2. The apparatus of claim 1, wherein the frame defines an opening
adapted to receive the core and the core is disposed inside the
opening adapted to receive the core.
3. The apparatus of claim 1, wherein the core and frame are
monolithic.
4. An apparatus, comprising: a thermally conductive core; a
thermally conductive frame positioned around the core, wherein the
frame includes a framework of members defining an array of
openings; and a plurality of thermally conductive inserts
respectively disposed in the openings in the frame.
5. The apparatus of claim 4, wherein the framework includes a
primary member and a secondary member, wherein the primary member
is thicker than the secondary member.
6. An apparatus, comprising: a thermally conductive core; a
thermally conductive frame positioned around the core, the frame
defining at least one opening; and at least one thermally
conductive insert disposed in the opening in the frame, wherein the
at least one insert includes at least one insert having a folded
fin structure.
7. The apparatus of claim 6, wherein: the core comprises a copper
post; and the frame comprises extruded aluminum.
8. A method, comprising: providing a thermally conductive core;
positioning a thermally conductive frame around the core, the frame
defining at least one opening; and inserting a thermally conductive
insert in the opening in the frame, wherein the core includes a
post and base, with the base protruding from the frame.
9. The method of claim 8, wherein the frame defines an opening
adapted to receive the core and the positioning comprises securing
the core inside the opening adapted to receive the core.
10. The method of claim 8, wherein the core and frame are
monolithic.
11. A method, comprising: providing a thermally conductive core;
positioning a thermally conductive frame around the core, wherein
the frame includes a framework of members defining an array of
openings; and inserting a plurality of thermally conductive inserts
in respective openings of the array of openings.
12. The method of claim 11, wherein the framework includes a
primary member and a secondary member, wherein the primary member
is thicker than the secondary member.
13. A method, comprising: providing a thermally conductive core;
positioning a thermally conductive frame around the core, the frame
defining at least one opening; and inserting a thermally conductive
insert in the opening in the frame, wherein the insert includes an
insert having a folded fin structure.
14. The method of claim 13, wherein: the core comprises a copper
post; the frame comprises extruded aluminum.

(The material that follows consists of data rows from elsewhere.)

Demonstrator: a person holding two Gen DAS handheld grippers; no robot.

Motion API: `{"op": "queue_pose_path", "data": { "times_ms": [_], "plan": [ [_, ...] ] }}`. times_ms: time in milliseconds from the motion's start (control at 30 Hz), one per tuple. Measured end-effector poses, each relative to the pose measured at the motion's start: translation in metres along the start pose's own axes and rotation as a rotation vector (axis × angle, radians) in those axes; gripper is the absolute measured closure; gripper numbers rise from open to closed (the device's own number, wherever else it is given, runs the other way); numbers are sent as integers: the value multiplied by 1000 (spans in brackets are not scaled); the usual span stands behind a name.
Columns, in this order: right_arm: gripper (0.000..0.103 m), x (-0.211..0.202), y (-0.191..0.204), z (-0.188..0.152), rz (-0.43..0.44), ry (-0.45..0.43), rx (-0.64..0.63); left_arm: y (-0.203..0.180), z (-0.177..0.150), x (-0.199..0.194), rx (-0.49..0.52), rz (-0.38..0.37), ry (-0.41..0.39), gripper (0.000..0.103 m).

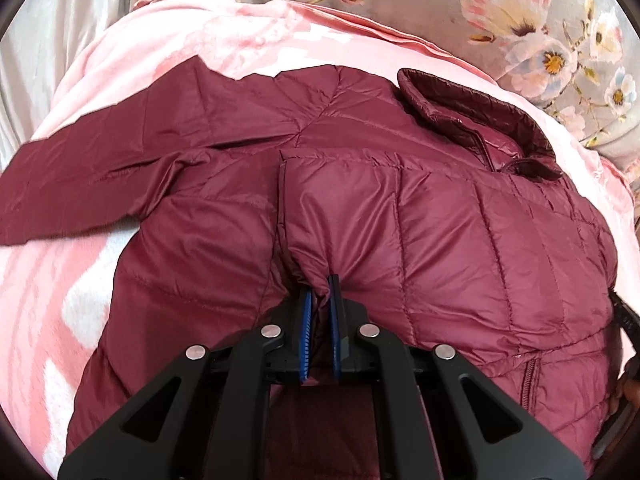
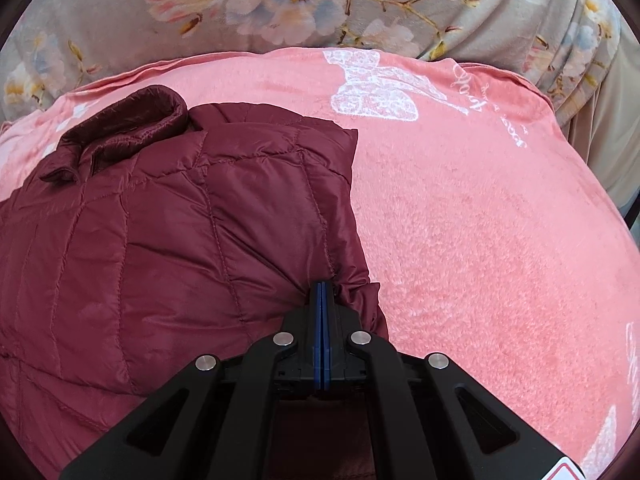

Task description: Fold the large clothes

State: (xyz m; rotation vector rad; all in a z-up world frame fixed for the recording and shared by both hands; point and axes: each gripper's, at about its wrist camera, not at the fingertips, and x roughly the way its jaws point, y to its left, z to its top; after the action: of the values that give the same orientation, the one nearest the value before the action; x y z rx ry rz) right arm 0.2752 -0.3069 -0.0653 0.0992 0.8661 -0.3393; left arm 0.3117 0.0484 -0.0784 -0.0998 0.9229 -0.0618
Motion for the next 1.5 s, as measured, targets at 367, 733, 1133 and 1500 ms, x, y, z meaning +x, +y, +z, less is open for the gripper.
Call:
{"op": "queue_pose_path", "data": {
  "times_ms": [367,733,1133,1500],
  "plan": [
    [93,-66,6,-21,108,-77,35,146,-1,-97,-304,-48,-217,20],
    [80,-111,81,-74,261,-77,-99,392,-13,-78,-794,247,-207,20],
    [79,-88,73,-82,283,-14,-7,351,57,-92,-569,170,-286,100],
    [79,-88,68,-83,310,-18,25,38,130,-188,40,-197,-492,101]
  ]
}}
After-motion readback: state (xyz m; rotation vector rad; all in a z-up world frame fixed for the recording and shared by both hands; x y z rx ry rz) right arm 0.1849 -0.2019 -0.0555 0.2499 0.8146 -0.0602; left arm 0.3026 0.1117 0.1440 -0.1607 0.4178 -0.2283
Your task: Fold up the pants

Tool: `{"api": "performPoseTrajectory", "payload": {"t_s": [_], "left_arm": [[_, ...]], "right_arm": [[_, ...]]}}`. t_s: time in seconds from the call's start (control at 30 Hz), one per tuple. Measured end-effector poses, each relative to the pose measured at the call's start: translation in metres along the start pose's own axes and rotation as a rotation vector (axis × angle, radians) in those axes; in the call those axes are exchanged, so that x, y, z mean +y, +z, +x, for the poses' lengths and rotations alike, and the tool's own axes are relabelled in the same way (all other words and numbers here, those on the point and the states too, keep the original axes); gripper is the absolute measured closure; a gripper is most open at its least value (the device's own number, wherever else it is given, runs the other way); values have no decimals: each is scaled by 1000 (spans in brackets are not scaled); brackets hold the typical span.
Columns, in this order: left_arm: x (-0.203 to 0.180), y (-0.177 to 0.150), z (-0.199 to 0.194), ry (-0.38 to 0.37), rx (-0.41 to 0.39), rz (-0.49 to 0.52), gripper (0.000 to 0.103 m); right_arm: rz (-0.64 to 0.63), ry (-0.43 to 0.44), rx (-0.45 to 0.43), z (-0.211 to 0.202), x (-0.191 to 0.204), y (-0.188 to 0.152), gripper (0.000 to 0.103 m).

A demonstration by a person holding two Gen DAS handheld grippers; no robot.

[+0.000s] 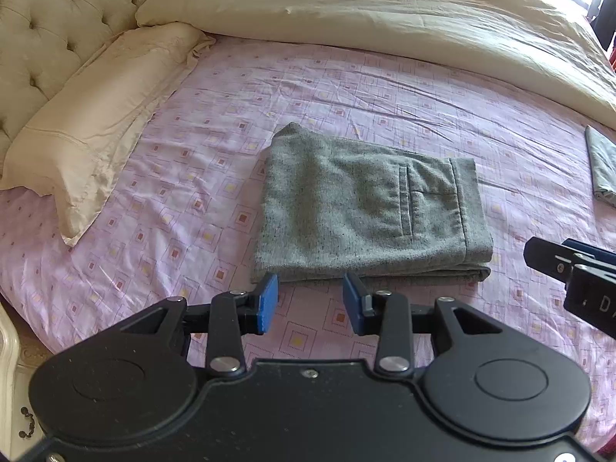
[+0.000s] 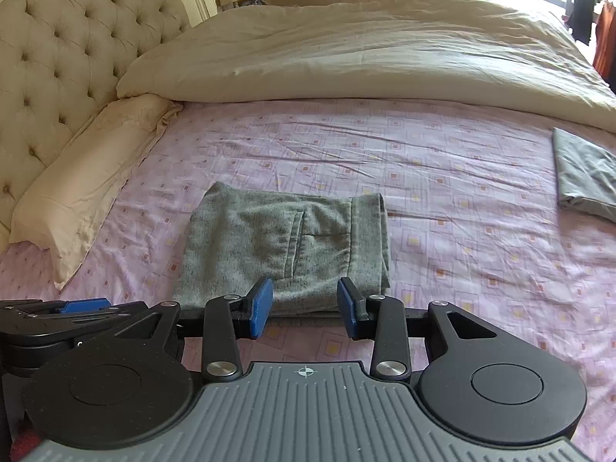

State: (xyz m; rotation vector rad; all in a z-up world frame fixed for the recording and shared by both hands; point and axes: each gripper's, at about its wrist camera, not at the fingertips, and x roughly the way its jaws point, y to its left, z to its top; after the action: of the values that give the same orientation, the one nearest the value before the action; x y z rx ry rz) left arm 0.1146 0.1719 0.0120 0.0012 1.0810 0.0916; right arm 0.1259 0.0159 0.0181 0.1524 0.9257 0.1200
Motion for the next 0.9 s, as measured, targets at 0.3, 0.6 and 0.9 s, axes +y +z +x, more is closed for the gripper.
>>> {"api": "performPoseTrajectory", "payload": {"t_s": [0.3, 0.6, 0.9], "left_arm": [[-4, -3, -3, 20, 0, 10, 55], [-6, -4, -5, 29, -5, 12, 55], [-8, -5, -7, 35, -1, 19, 55]], "right_arm": [[-16, -9, -4, -4, 0, -1, 67], [-17, -6, -5, -5, -1, -2, 67], [-20, -2, -2, -6, 0, -1, 67]]}}
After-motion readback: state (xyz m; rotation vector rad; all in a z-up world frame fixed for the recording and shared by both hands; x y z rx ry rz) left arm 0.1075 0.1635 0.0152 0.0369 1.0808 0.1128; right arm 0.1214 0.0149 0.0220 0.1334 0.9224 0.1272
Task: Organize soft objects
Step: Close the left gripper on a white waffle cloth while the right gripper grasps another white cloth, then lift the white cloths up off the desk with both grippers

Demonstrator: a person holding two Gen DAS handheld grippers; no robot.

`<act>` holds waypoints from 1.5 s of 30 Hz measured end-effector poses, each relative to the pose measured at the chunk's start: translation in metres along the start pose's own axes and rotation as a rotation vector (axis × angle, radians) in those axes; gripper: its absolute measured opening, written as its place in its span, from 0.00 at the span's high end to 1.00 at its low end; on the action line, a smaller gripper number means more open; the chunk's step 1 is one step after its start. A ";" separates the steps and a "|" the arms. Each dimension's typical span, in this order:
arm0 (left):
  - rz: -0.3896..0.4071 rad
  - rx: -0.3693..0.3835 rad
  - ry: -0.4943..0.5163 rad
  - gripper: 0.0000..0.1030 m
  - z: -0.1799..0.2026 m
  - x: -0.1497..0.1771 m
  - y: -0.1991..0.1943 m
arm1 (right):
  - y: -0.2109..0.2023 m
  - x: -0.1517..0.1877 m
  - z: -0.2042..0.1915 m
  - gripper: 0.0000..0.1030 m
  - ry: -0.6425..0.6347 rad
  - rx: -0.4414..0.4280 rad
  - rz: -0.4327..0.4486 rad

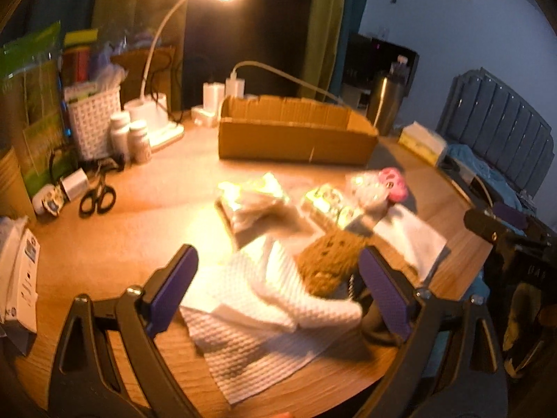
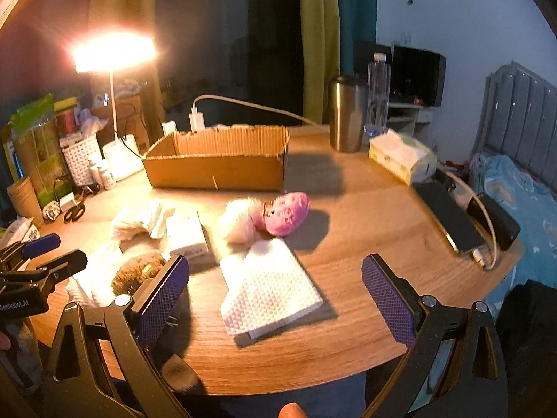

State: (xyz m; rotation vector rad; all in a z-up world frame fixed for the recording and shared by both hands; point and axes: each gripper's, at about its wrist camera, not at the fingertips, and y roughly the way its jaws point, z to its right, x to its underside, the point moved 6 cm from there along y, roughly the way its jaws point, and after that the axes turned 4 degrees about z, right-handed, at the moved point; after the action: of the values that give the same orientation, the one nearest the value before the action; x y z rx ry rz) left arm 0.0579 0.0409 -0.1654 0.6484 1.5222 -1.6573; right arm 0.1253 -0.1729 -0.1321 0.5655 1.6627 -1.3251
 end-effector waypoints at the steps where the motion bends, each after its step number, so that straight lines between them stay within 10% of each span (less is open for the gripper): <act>1: -0.012 0.000 -0.001 0.08 -0.001 0.004 0.002 | 0.002 0.002 0.000 0.02 0.001 -0.003 -0.007; 14: -0.119 0.012 0.030 0.09 0.000 0.027 0.027 | 0.022 0.018 -0.005 0.02 -0.004 -0.038 -0.071; 22: -0.183 0.041 0.048 0.49 0.005 0.036 0.040 | 0.034 0.023 -0.004 0.02 -0.004 -0.056 -0.101; 37: -0.149 0.085 0.035 0.82 0.005 0.027 0.027 | 0.074 0.032 0.002 0.02 -0.018 -0.061 -0.180; 45: -0.115 0.094 0.017 0.86 0.003 0.014 0.017 | 0.085 0.038 -0.005 0.56 -0.067 -0.085 -0.210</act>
State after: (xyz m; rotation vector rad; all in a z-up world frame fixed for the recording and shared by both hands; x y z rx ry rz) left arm 0.0636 0.0355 -0.1861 0.6369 1.5256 -1.8229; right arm 0.1729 -0.1479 -0.2083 0.2993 1.7508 -1.3985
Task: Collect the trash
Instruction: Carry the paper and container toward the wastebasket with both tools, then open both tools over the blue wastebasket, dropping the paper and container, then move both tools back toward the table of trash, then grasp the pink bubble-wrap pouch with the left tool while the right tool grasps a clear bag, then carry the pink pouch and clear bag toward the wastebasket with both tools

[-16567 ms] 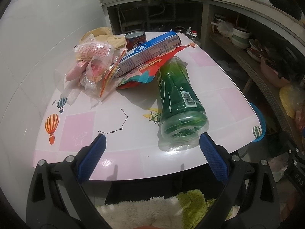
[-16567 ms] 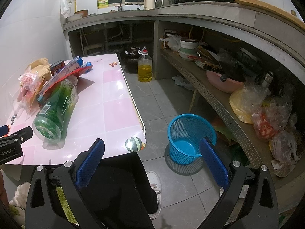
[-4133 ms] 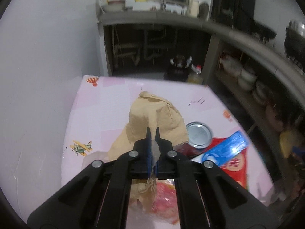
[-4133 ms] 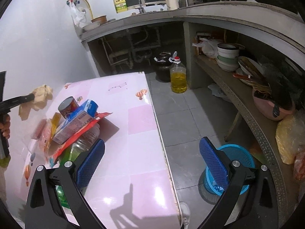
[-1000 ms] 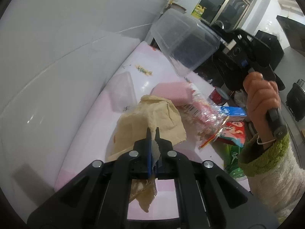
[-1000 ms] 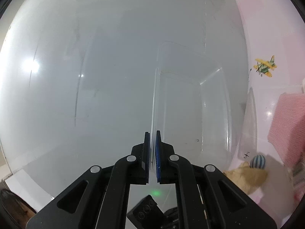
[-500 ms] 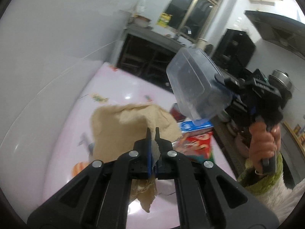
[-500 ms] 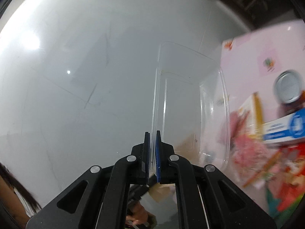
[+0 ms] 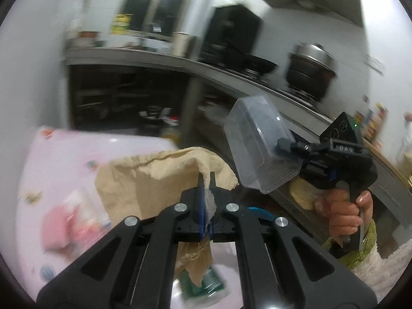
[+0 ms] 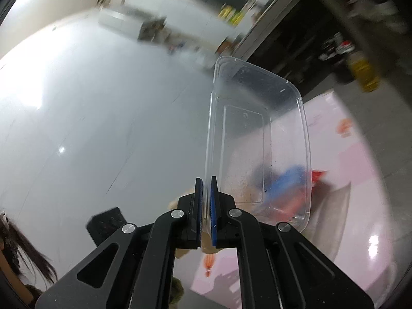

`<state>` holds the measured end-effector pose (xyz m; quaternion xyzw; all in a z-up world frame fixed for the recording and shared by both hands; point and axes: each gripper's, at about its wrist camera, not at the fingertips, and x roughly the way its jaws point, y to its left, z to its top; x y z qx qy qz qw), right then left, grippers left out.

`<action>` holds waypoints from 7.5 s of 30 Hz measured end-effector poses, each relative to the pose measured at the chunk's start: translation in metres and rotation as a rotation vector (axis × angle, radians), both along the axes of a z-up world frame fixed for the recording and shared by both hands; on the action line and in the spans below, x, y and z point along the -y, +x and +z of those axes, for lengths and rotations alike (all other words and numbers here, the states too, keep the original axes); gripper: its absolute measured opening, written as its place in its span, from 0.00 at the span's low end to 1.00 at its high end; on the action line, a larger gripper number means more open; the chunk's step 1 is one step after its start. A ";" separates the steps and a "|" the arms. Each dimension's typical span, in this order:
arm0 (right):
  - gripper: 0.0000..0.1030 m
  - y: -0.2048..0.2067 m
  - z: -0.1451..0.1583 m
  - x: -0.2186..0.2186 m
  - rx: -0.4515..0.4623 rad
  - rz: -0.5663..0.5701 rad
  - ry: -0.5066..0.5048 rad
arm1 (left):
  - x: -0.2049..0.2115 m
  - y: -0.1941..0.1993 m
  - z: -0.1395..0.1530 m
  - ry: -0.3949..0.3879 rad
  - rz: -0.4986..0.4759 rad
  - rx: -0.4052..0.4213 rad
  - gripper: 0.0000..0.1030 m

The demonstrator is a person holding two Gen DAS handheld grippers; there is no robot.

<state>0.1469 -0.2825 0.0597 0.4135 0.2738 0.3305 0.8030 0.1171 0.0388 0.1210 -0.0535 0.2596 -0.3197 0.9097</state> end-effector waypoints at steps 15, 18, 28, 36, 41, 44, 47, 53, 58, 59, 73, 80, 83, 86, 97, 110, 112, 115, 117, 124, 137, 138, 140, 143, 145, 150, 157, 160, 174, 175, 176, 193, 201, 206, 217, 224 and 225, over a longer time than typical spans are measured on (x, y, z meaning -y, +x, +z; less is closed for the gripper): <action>0.05 -0.091 -0.099 0.186 -0.264 -0.449 0.061 | 0.245 0.061 -0.039 0.152 -0.457 -0.236 0.01; 0.06 -0.098 -0.131 0.207 -0.331 -0.512 0.101 | 0.292 0.078 -0.068 0.210 -0.497 -0.341 0.01; 0.05 -0.099 -0.248 0.256 -0.515 -0.611 0.282 | 0.414 0.131 -0.182 0.398 -0.510 -0.673 0.01; 0.05 -0.108 -0.305 0.280 -0.617 -0.674 0.340 | 0.481 0.144 -0.245 0.424 -0.515 -0.814 0.01; 0.05 -0.112 -0.322 0.289 -0.649 -0.693 0.350 | 0.511 0.147 -0.272 0.464 -0.507 -0.811 0.01; 0.05 -0.110 -0.330 0.291 -0.665 -0.701 0.351 | 0.523 0.149 -0.296 0.517 -0.484 -0.821 0.09; 0.05 -0.108 -0.333 0.291 -0.678 -0.704 0.349 | 0.524 0.154 -0.315 0.554 -0.442 -0.839 0.32; 0.05 -0.102 -0.339 0.289 -0.693 -0.704 0.340 | 0.517 0.159 -0.313 0.548 -0.423 -0.808 0.37; 0.05 -0.095 -0.341 0.286 -0.710 -0.700 0.315 | 0.501 0.165 -0.285 0.532 -0.409 -0.768 0.38; 0.06 -0.091 -0.343 0.286 -0.718 -0.695 0.305 | 0.497 0.166 -0.277 0.531 -0.405 -0.749 0.40; 0.65 -0.003 -0.352 0.274 -0.784 -0.715 -0.141 | 0.329 0.139 -0.106 0.355 -0.337 -0.392 0.81; 0.65 -0.045 -0.317 0.252 -0.737 -0.715 -0.236 | 0.245 0.103 -0.081 0.299 -0.257 -0.302 0.87; 0.65 -0.061 -0.288 0.236 -0.714 -0.714 -0.346 | 0.222 0.088 -0.078 0.257 -0.253 -0.291 0.91; 0.73 -0.071 -0.255 0.220 -0.670 -0.715 -0.460 | 0.206 0.074 -0.077 0.221 -0.261 -0.276 0.92; 0.94 -0.093 -0.130 0.159 -0.409 -0.775 -0.750 | 0.155 0.033 -0.067 0.100 -0.162 -0.194 0.92; 0.94 -0.074 -0.051 0.052 -0.125 -0.686 -1.121 | 0.073 -0.008 -0.077 0.084 -0.060 -0.116 0.92; 0.94 -0.072 -0.049 0.040 -0.075 -0.619 -1.092 | 0.059 -0.013 -0.079 0.097 -0.027 -0.116 0.92; 0.94 -0.064 -0.047 0.023 -0.028 -0.516 -0.994 | 0.033 -0.017 -0.083 0.104 0.044 -0.131 0.92; 0.94 -0.057 -0.045 0.012 -0.027 -0.468 -0.949 | 0.010 -0.019 -0.085 0.089 0.109 -0.148 0.92; 0.94 -0.036 -0.039 -0.025 -0.017 -0.317 -0.819 | -0.051 -0.018 -0.091 0.079 0.282 -0.155 0.92; 0.94 -0.008 -0.033 -0.078 0.021 -0.103 -0.688 | -0.150 0.015 -0.106 0.089 0.533 -0.187 0.92; 0.94 -0.007 -0.032 -0.082 0.024 -0.090 -0.681 | -0.155 0.016 -0.107 0.104 0.544 -0.185 0.91; 0.91 -0.003 -0.030 -0.094 0.034 -0.050 -0.664 | -0.161 0.024 -0.114 0.168 0.547 -0.177 0.91; 0.88 0.004 -0.029 -0.111 0.037 0.003 -0.651 | -0.167 0.036 -0.126 0.231 0.534 -0.196 0.78; 0.85 0.009 -0.030 -0.124 0.033 0.042 -0.649 | -0.169 0.044 -0.131 0.248 0.524 -0.206 0.74; 0.81 0.022 -0.032 -0.150 0.023 0.122 -0.645 | -0.172 0.066 -0.142 0.274 0.490 -0.231 0.73; 0.79 0.034 -0.033 -0.176 0.016 0.187 -0.628 | -0.175 0.090 -0.159 0.294 0.465 -0.284 0.66; 0.77 0.042 -0.035 -0.183 -0.002 0.221 -0.600 | -0.179 0.093 -0.164 0.274 0.462 -0.297 0.64; 0.66 0.096 -0.070 -0.213 -0.209 0.333 -0.500 | -0.181 0.089 -0.162 0.255 0.431 -0.273 0.49; 0.65 0.099 -0.073 -0.214 -0.225 0.338 -0.495 | -0.181 0.087 -0.160 0.254 0.430 -0.269 0.48; 0.64 0.101 -0.075 -0.215 -0.236 0.339 -0.494 | -0.180 0.086 -0.159 0.251 0.429 -0.263 0.45; 0.53 0.134 -0.109 -0.250 -0.295 0.380 -0.564 | -0.218 0.071 -0.141 0.020 0.476 -0.231 0.29; 0.23 0.136 -0.121 -0.256 -0.322 0.432 -0.536 | -0.224 0.068 -0.138 -0.017 0.513 -0.225 0.26; 0.09 0.130 -0.114 -0.258 -0.294 0.474 -0.464 | -0.231 0.066 -0.135 -0.054 0.532 -0.225 0.24; 0.05 0.118 -0.093 -0.244 -0.244 0.499 -0.328 | -0.246 0.055 -0.123 -0.160 0.562 -0.227 0.22; 0.05 0.112 -0.079 -0.228 -0.212 0.482 -0.254 | -0.240 0.042 -0.098 -0.183 0.548 -0.183 0.22; 0.05 0.112 -0.076 -0.225 -0.207 0.475 -0.249 | -0.237 0.040 -0.093 -0.180 0.542 -0.172 0.22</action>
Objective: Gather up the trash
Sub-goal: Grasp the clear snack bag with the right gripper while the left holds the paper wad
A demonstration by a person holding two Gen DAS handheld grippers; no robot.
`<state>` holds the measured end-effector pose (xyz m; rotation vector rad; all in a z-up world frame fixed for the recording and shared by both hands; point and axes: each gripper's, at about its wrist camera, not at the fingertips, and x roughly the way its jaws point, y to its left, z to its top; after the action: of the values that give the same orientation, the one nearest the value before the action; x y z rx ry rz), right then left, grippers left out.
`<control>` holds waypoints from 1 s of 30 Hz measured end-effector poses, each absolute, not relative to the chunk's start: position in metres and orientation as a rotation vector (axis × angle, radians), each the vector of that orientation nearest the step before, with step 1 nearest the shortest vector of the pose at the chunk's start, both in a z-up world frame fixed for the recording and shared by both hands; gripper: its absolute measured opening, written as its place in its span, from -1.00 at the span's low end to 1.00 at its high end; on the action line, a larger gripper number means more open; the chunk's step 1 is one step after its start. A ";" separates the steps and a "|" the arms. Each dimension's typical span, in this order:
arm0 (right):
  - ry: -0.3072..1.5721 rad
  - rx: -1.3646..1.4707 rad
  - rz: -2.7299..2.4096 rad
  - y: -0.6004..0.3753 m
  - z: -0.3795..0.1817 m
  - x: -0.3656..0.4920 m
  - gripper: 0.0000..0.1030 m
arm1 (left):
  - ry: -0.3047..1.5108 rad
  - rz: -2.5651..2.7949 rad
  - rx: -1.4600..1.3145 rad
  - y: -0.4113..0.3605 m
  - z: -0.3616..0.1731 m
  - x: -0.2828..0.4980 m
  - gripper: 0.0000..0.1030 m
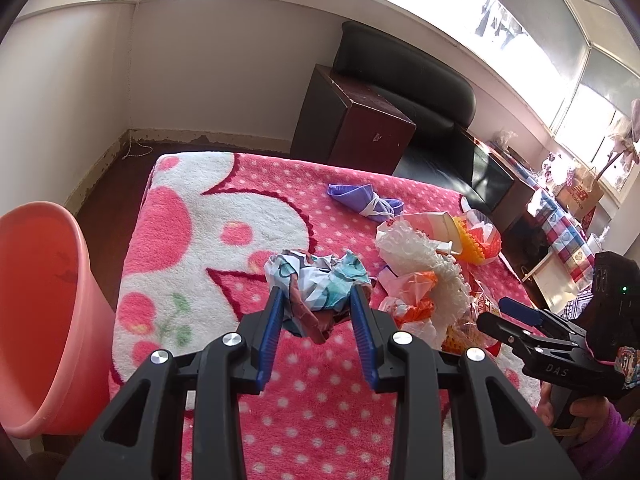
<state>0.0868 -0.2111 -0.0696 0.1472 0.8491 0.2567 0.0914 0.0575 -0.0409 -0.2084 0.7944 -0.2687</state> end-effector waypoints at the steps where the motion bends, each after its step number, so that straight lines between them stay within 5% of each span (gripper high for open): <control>1: 0.860 0.156 0.260 -0.211 -0.071 0.086 0.31 | 0.793 -0.271 -0.211 0.059 -0.041 0.091 -0.36; 6: 0.873 0.181 0.235 -0.215 -0.070 0.079 -0.47 | 0.779 -0.282 -0.224 0.065 -0.038 0.082 -0.36; 13: 0.882 0.255 0.232 -0.226 -0.065 0.065 -0.58 | 0.749 -0.305 -0.232 0.070 -0.032 0.070 -0.36; 14: 0.876 0.248 0.231 -0.227 -0.064 0.063 -0.87 | 0.744 -0.308 -0.231 0.070 -0.031 0.067 -0.36; 30: 0.736 0.157 0.267 -0.203 -0.014 0.040 -0.93 | 0.658 -0.288 -0.247 0.093 -0.008 0.037 -0.36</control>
<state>0.0399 -0.2027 -0.0143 0.1571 0.7358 0.2667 0.0371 0.0931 -0.0082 -0.2471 0.6580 -0.2880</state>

15. A system, comprising: a heatsink assembly, comprising: a
thermally conductive core; a thermally conductive frame positioned
around the core, the frame defining at least one opening, wherein
the core includes a post and base, with the base protruding from
the frame; at least one thermally conductive insert disposed in the
opening in the frame; and an electronic component thermally coupled
to the core of the heatsink.
16. The system of claim 15, wherein the frame defines an opening
adapted to receive the core and the core is disposed inside the
opening adapted to receive the core.
17. The system of claim 15, wherein the electronic component is
thermally coupled to the protruding base of the core, providing an
air gap between the electronic component and the heatsink.
18. The system of claim 15, further comprising a fan mounted to the
heatsink and configured to draw air through the heatsink outward
from the electronic component.
19. The system of claim 15, wherein the core and frame are
monolithic.
20. A system, comprising: a heatsink assembly, comprising: a
thermally conductive core; a thermally conductive frame positioned
around the core, wherein the frame includes a framework of members
defining an array of openings; a plurality of thermally conductive
inserts respectively disposed in the openings in the frame; and an
electronic component thermally coupled to the core of the
heatsink.
21. The system of claim 20, wherein the framework includes a
primary member and a secondary member, wherein the primary member
is thicker than the secondary member.
22. A system, comprising: a heatsink assembly, comprising: a
thermally conductive core; a thermally conductive frame positioned
around the core, the frame defining at least one opening; at least
one thermally conductive insert disposed in the opening in the
frame; and an electronic component thermally coupled to the core of
the heatsink, wherein the at least one insert includes at least one
insert having a folded fin structure.
23. The system of claim 22, wherein: the core comprises a copper
post; the frame comprises extruded aluminum.
24. A system, comprising: a heatsink assembly, comprising: a
thermally conductive core; a thermally conductive frame positioned
around the core, the frame defining at least one opening; at least
one thermally conductive insert disposed in the opening in the
frame; an electronic component thermally coupled to the core of the
heatsink; and a fan mounted to the heatsink.
25. The system of claim 24, further comprising: a system board,
with the electronic component mounted on the system board.
26. The system of claim 25, further comprising: a circuit card
connected to the system board.
27. The system of claim 25, wherein the system board comprises a
motherboard and the electronic component comprises a
microprocessor.
28. The system of claim 25, further comprising: a display operably
connected to the system board.
Description
The invention relates to thermal management of electronic systems,
and more particularly to a novel thermal management device.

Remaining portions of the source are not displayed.